There is more than one way to finding a sense of right and wrong. Questioning scripture doesn’t turn the world into a Mad Max Thunderdome of relativity.
If you’ve ever tried discussing your doubts about the authority of scripture with a biblical literalist, I’m sure you’ve run into an argument that goes something like this:
“If you don’t believe that the bible is the word of God, then there is no absolute basis for determining right and wrong. Under these circumstances, everybody just does what they feel like doing.”
Before you know it, you’re in the realm of nihilism or complete moral relatively. This is the line of thinking often used to oppose gay marriage and is often spotted in religious debates. But as Edmund Blackadder would have said. “there’s just one tiny flaw in the argument. It’s complete bollocks.”

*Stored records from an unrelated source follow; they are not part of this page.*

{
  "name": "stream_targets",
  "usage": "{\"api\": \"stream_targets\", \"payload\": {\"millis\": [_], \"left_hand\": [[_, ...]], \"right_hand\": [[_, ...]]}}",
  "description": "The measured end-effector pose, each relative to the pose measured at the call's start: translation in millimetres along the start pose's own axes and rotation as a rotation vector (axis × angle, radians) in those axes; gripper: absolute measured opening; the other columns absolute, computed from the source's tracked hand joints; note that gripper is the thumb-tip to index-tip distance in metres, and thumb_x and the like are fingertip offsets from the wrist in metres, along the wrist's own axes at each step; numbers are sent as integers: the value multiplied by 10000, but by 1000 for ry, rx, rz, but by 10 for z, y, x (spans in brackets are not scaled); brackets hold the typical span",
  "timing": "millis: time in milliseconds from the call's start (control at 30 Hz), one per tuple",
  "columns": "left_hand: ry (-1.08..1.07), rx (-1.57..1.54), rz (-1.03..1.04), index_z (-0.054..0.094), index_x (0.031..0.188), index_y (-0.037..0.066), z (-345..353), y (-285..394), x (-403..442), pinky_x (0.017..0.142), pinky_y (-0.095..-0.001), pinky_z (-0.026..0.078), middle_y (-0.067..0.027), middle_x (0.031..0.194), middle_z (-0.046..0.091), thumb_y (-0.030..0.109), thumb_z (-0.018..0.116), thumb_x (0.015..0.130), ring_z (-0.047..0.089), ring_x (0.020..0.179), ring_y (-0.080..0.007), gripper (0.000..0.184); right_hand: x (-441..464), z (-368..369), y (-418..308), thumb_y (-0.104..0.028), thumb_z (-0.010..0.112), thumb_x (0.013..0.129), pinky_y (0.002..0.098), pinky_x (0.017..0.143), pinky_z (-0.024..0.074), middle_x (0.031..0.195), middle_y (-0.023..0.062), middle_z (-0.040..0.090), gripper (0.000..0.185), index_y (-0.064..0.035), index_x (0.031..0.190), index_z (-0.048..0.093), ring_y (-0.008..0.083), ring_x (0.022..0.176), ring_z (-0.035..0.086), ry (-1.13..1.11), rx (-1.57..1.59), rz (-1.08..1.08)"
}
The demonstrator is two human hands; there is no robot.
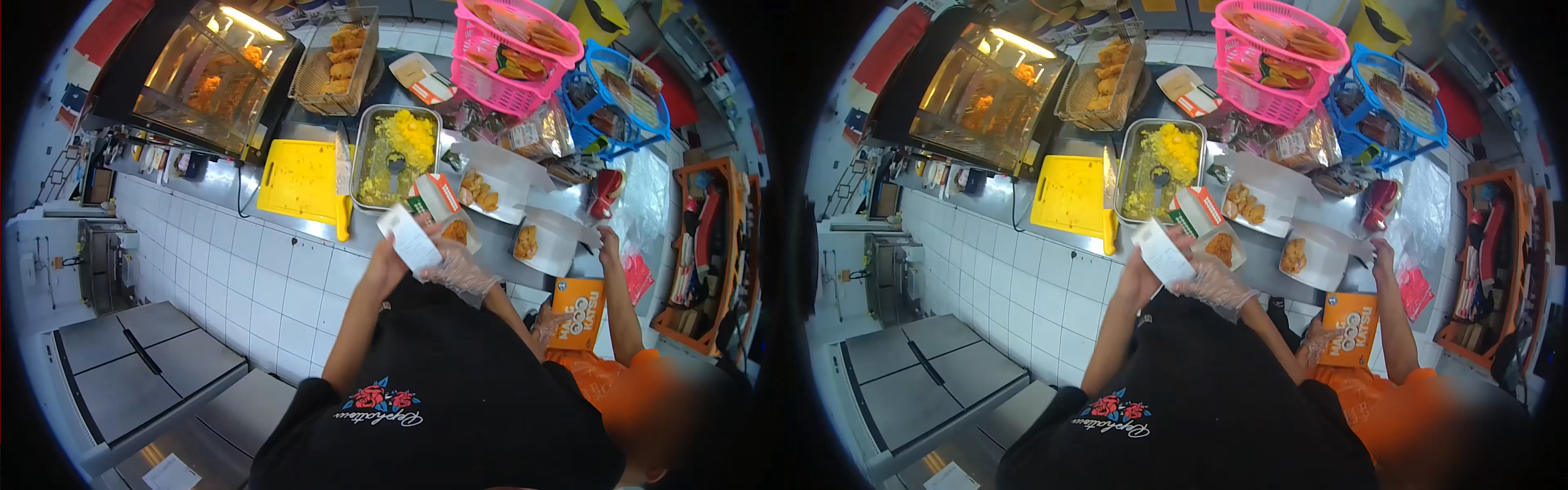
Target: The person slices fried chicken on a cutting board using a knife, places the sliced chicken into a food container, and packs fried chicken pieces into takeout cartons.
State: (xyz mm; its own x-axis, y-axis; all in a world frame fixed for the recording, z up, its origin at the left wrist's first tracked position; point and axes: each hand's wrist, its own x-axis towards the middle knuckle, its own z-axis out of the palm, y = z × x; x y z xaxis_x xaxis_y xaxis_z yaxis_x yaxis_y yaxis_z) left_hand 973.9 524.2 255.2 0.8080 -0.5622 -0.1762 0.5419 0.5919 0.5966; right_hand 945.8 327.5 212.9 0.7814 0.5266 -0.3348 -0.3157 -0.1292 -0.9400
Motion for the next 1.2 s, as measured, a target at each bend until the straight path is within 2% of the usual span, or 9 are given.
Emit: {"api": "stream_targets", "payload": {"millis": [267,500,600,833,967,1033,1100,1133,1200], "left_hand": [[467,42,399,368,1530,29,-412,-12,-789,938,-413,561,-197,1193,678,305,518,1061,694,1030,-267,564],[587,-138,780,131,1627,269,-1717,931,-2336,957,-534,560,-240,1264,608,-98,466,878,673,1024,-342,899],[677,38,793,250,1568,148,-2252,1467,-3139,956,-514,558,-218,1212,609,-75,403,841,654,1070,-342,775],[776,236,968,460,1279,19,-3165,2472,-4362,873,-425,550,-139,969,624,-16,427,873,642,974,-257,409],[726,139,908,482,1264,39,-3706,3260,-4406,727,-360,526,-87,843,605,134,509,1013,597,775,-180,270],[772,350,846,464,1325,38,-4070,3949,-4370,681,-322,505,-64,806,596,202,550,1041,573,706,-151,339],[754,600,880,435,1422,32,-4236,5059,-4288,685,-292,493,-52,827,625,215,557,1046,574,719,-118,436],[727,730,915,468,1403,33,-4372,5650,-4248,693,-281,491,-51,855,648,221,548,1051,583,745,-110,407],[740,996,907,579,1268,37,-4363,6976,-4186,686,-267,481,-23,852,650,221,534,1049,582,759,-89,290]], "right_hand": [[335,622,-50,-179,728,935,288,828,534,1044,44,701,255,-29,1139,695,140,925,658,-602,-193,-190],[1368,2100,-304,-238,717,952,295,949,511,1085,49,690,226,-49,1074,736,140,1043,655,-839,-251,17],[1994,2851,-162,-404,646,971,320,941,506,1132,98,716,425,-38,1182,688,193,1069,667,-679,-353,275],[3118,3616,-520,-442,613,959,313,793,528,1043,65,711,433,-133,1252,687,186,815,647,-619,-920,188],[3870,4068,-814,-401,530,978,373,961,519,1110,117,736,369,-123,1164,686,277,1090,690,-481,-1171,99],[4247,4216,-697,-374,499,990,373,961,520,1250,106,687,351,-131,1180,667,281,1106,678,-679,-1537,-318],[4832,4516,-760,-381,486,991,387,978,512,1322,105,651,375,-136,1217,658,287,1143,659,-727,-1698,-309],[5165,4640,-681,-419,483,987,412,998,494,1347,100,637,420,-146,1260,649,295,1167,647,-587,-1235,81],[5552,4974,-620,-448,476,981,418,1006,481,1305,105,662,447,-146,1254,661,303,1158,650,-495,-1052,90]]}}
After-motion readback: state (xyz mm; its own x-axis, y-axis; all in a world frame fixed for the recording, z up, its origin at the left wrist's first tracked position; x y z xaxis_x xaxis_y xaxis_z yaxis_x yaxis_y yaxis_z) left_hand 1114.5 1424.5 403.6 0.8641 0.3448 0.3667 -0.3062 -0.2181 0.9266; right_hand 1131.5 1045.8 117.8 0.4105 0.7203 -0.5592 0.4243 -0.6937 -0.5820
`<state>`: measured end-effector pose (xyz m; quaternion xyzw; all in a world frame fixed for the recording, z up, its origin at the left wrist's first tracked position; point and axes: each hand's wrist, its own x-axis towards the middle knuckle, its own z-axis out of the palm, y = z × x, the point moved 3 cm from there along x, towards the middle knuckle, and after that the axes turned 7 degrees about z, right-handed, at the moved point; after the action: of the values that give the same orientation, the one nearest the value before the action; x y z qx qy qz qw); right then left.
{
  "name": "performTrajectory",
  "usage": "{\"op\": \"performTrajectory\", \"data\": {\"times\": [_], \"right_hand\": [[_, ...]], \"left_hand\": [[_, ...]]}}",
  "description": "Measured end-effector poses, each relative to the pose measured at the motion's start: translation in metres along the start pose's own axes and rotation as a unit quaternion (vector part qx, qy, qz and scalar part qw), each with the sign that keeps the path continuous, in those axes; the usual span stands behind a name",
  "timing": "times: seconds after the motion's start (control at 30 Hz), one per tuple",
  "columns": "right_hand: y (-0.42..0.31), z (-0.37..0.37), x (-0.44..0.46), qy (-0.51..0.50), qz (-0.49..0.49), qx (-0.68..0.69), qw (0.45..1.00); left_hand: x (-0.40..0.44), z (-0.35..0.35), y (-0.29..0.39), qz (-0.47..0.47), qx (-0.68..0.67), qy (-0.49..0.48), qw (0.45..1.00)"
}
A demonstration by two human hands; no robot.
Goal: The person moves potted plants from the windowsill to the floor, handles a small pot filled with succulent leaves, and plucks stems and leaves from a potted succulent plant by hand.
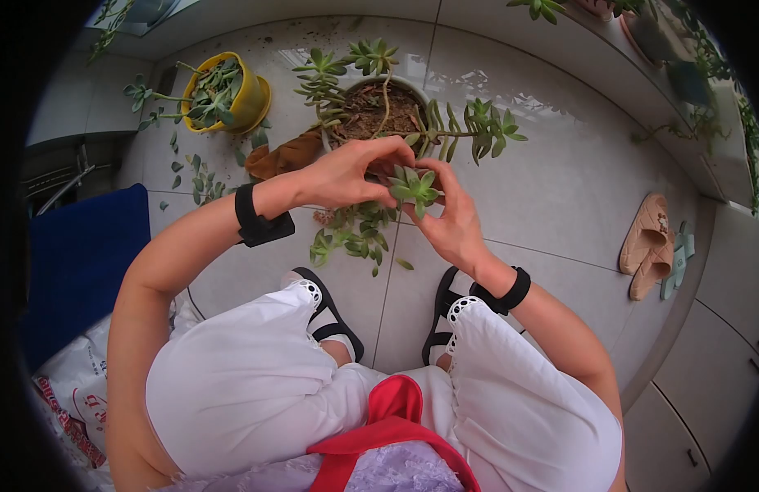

It is intellectually dishonest and lazy to pull the moral relativism response on a believer who questions the authority of scripture. They are merely correctly pointing out a weakness in such a presentation of the argument for the authority of scripture. Sola Scriptura is circular: the scriptures are divinely inspired and must be believed because they tell us so.
Questioning scripture doesn’t mean that we have to descend to complete relativity. Just ask any agnostic or atheistic – that’s why we have philosophy. There are centuries of tradition and thought trying find an independent path for how to live and how to act. Pretending that there isn’t is plain wrong.
The discussion of absolute laws misses a key question – what if God’s laws are arbitrary? Do we only give them authority because of the higher principles like love and compassion contained in them? Or do we give these laws authority simply because they come from God? What if God were a tyrant – should we disobey them?
Religious thinkers often dismiss independent thought based on straw-man misrepresentations generated from within the church. But if you’re dismissing centuries of thought based on secondary source literature, you haven’t really walked the path of intellectual integrity you’re claiming to have walked. Make a little room on your bookshelf for the arguments of individuals in their own words, not in the words of those who claim to keep the truth safe by paraphrasing, dismantling and pre packaging your personal philosophy as though they were selling sandwiches.
This is why many honest seekers end up leaving christendom… Embrace the question, embrace the doubt. It leads you closer to the truth. Have a little faith.